From that memory it is but an easy jump to an earlier one, from a time before Eleanor’s death. Before his fall from prosperous young physician to wild-eyed vagrant. Before Bianca found him.

It is a sweltering Lamas Day, three summers past. A nameless boy-child – at least, nameless then – is lying on Sir Fulke Vaesy’s dissection table, awaiting the knife as though he’s nothing but a slab of meat to be chopped for the pottage pot. A vagabond child of no importance. An object not for compassion, but for mere instruction. Nicholas is staring in disbelief at the obvious signs of murder. He’s wondering why the great anatomist is unable – or unwilling – to see them, too.

Ralph Cullen.

Nameless no longer, thanks to him and Bianca.
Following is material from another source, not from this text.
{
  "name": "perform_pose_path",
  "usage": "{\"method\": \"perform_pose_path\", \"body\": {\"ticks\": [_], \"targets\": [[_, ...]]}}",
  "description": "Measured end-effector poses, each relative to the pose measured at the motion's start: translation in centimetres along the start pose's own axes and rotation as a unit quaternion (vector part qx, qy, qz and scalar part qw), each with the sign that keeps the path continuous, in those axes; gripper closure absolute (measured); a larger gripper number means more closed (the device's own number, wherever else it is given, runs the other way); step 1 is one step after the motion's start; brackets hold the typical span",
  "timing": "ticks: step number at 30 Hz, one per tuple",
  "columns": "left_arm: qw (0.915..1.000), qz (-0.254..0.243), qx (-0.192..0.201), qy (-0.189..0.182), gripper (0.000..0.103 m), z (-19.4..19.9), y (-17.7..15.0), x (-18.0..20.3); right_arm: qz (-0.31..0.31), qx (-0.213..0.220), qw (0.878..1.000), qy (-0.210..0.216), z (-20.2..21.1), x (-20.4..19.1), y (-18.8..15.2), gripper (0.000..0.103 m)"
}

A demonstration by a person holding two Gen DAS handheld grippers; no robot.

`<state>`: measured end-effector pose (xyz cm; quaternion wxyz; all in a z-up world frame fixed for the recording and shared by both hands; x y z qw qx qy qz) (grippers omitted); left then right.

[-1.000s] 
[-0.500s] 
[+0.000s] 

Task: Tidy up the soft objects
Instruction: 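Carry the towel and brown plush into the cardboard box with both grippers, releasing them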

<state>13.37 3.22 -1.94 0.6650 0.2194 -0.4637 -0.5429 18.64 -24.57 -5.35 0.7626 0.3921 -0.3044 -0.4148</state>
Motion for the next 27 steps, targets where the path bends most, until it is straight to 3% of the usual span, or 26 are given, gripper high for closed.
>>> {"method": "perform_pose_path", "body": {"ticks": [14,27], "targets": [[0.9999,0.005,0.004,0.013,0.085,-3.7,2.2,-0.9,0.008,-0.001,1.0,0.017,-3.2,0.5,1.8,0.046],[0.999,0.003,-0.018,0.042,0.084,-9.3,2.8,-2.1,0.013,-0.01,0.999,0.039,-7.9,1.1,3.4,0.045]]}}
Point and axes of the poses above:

But so many doors slammed in his face on the way. So many blind alleys. So much contempt to swallow, from the likes of Vaesy and coroner Danby. He thinks now that had he been a queen’s physician with place and reputation, how simple it would have been to get them to listen to him. How many lives could have been saved? If Robert Cecil is offering him the chance to wipe that slate clean, simply by enduring the discomforts of a voyage to Morocco, then it is to be grasped – whatever Bianca might think about the contract. How can she not see that he is doing this for her as much as for himself? How can she not recognize his need to do something greater with his knowledge of physic than administer to the poor of Bankside?